**Information supplied:**
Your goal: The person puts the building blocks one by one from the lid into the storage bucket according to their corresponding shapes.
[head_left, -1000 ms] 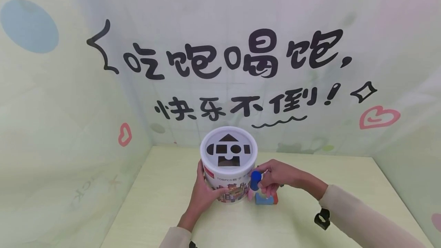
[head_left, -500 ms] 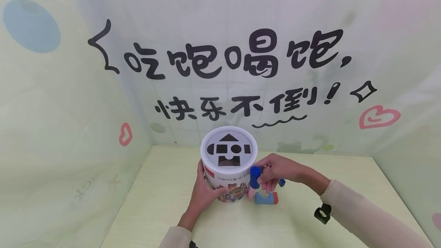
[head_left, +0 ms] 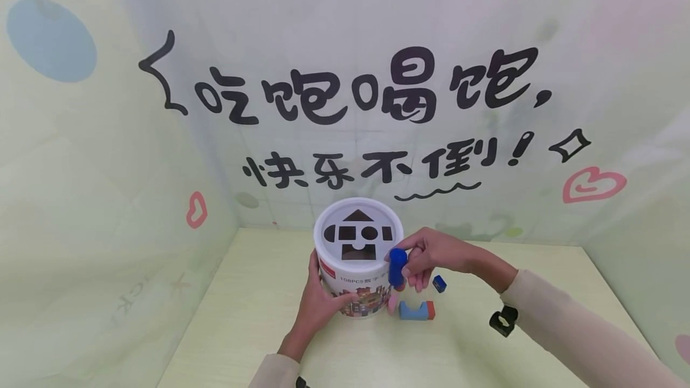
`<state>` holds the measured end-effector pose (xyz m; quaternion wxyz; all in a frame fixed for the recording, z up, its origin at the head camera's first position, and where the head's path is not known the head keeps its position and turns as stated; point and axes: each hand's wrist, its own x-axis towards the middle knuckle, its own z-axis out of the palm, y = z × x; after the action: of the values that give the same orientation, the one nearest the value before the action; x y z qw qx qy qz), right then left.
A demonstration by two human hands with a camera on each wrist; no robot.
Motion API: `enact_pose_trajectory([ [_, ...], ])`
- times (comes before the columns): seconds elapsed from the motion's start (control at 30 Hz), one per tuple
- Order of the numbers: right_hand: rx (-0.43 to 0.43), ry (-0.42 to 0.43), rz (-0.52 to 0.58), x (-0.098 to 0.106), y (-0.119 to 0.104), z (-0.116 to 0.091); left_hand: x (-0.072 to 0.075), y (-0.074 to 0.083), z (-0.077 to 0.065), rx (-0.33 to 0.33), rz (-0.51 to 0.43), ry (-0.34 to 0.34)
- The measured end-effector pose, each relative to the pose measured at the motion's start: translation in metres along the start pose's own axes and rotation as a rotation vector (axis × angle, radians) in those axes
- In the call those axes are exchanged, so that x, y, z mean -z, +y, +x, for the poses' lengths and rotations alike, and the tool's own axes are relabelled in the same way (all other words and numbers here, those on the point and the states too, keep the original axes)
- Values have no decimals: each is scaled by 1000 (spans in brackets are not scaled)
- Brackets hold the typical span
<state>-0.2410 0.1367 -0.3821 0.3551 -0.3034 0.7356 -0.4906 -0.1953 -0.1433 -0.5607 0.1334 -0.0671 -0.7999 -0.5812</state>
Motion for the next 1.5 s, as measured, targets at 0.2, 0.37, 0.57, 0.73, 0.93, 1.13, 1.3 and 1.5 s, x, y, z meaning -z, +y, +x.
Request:
enact_pose_trajectory([
  [0.2, 38, -15, 21, 2, -6, 5, 0, 0, 0, 7, -1, 2],
  [0.37, 70, -16, 37, 4, -8, 9, 0, -1, 0, 9, -2, -5],
  [0.57, 94, 34, 6, 8, -10, 15, 0, 1, 0, -14, -3, -7],
  [0.73, 79, 88, 0, 11, -12, 21, 0, 1, 0, -8, -23, -3],
  [0.93, 75, 152, 8, 16, -10, 32, 0, 2, 1, -1, -5, -12],
  [1.13, 68, 181, 12, 22, -8, 41, 0, 1, 2, -5, -27, -13],
  [1.3, 62, 212, 29, 22, -8, 46, 0, 3, 2, -5, -31, -17],
  [1.5, 61, 242, 66, 19, -6, 53, 4, 27, -3, -28, -41, -20],
])
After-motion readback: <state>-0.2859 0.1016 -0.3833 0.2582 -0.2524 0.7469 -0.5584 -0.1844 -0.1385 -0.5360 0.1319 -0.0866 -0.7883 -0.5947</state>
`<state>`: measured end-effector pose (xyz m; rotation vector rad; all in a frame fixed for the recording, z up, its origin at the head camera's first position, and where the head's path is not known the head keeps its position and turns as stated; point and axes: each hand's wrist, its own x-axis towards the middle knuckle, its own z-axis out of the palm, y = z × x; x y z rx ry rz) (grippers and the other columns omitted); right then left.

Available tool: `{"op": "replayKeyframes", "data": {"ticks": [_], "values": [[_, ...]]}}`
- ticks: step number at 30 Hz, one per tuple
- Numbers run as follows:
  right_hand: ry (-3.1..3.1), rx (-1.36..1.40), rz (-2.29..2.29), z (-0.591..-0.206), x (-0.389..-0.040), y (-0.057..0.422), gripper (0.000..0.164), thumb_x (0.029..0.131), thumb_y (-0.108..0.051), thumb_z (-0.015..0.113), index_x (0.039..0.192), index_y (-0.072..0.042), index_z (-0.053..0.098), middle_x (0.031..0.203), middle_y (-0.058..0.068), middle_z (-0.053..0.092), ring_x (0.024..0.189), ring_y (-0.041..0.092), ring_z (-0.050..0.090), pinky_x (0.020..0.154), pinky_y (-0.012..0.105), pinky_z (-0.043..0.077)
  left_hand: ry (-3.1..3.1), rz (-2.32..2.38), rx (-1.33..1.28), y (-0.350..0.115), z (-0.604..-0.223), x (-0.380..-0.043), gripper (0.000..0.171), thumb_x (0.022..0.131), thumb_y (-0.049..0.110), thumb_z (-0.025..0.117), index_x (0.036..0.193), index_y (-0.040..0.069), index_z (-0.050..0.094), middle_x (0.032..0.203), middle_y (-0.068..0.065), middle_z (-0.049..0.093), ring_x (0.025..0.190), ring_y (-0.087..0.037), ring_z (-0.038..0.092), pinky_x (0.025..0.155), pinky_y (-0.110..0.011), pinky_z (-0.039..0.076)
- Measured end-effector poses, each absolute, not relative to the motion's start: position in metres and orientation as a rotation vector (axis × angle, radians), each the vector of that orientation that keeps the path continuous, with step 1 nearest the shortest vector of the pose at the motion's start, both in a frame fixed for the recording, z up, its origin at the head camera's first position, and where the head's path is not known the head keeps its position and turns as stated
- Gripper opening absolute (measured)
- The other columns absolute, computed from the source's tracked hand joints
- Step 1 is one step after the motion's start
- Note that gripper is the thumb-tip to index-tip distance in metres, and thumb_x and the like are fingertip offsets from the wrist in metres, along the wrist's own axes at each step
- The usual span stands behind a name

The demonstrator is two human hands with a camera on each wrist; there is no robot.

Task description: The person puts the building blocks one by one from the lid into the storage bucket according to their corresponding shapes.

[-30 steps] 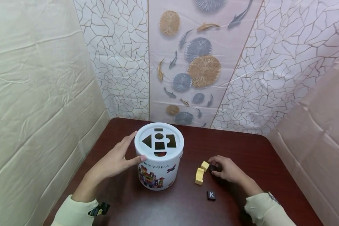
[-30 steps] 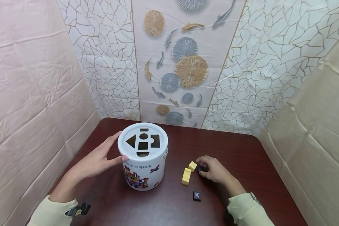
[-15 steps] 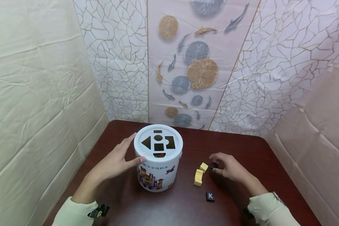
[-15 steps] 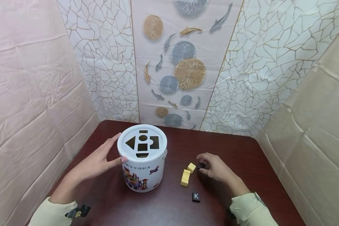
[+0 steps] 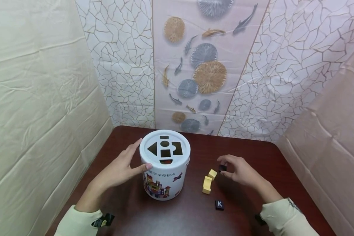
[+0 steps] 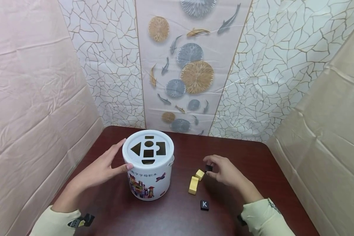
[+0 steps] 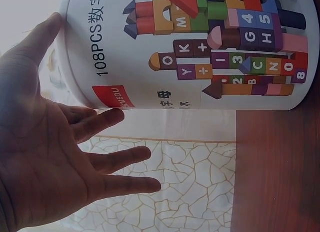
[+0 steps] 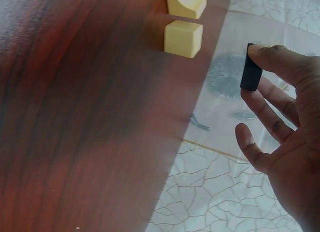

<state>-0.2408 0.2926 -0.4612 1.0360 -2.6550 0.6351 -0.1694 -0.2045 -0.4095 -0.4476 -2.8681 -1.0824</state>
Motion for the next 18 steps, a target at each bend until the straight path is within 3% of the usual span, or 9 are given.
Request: {"op": "replayKeyframes", "data": {"ticks": [10,18], "values": [[-2.580,1.077,0.610,-0.445,-0.236,0.284,0.052,0.085,0.000,0.093,0.131,-0.012,0.073,0.105,-0.001,0.076,0.095,0.015,0.072,0.082,0.033,0.062,-2.890,-1.116,-0.430,-0.205,-0.411,-0.169,0.119,0.091,0.079,0.074,0.179,0.028,0.013,0.183,-0.010,0.028,0.168,-0.044,0.028,0.126,-0.078,0.033],[-2.518,1.115,0.565,-0.427,-0.232,0.273,0.053,0.083,0.000,0.095,0.131,-0.011,0.074,0.107,0.000,0.076,0.095,0.014,0.071,0.082,0.035,0.062,-2.871,-1.140,-0.444,-0.203,-0.411,-0.171,0.117,0.092,0.078,0.073,0.179,0.030,0.011,0.184,-0.009,0.027,0.169,-0.043,0.027,0.126,-0.079,0.032]]}}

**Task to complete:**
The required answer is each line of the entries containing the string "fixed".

**Written reply:**
`<state>` holds the measured end-effector pose (xyz m; quaternion wxyz; all in a frame fixed for the recording, z up, its origin at the head camera's first position, and where the head's path is not known the head keeps its position and turns as stated; point and axes: each hand's wrist, its own x-axis towards the middle knuckle, its own z-axis out of the palm, y = z × x; after the action: of the values that give the same orientation, the one nearest the value before the action; x y z qw qx qy qz), right then left.
`<state>`: measured end-effector pose (xyz m; rotation vector rad; all in a frame fixed for the recording, z up, its origin at the head camera's first position, and where the head's path is not known the head keeps its position and turns as stated; point and axes: each hand's wrist, its own x-axis towards the middle knuckle, its own z-axis out of the palm, y = z × x; x y z rx ry rz) (grippers and the other columns omitted); right then left.
- Measured end-effector poses, each absolute, not relative to the motion's start: position in metres and orientation as a rotation vector (axis × angle, radians), each the vector of that orientation that keeps the path continuous, with step 1 nearest the shortest vector of the pose at the motion's start, both in a frame fixed for the recording, z up, its origin at the head camera's first position, and where the head's path is not known the head keeps its position and turns as stated

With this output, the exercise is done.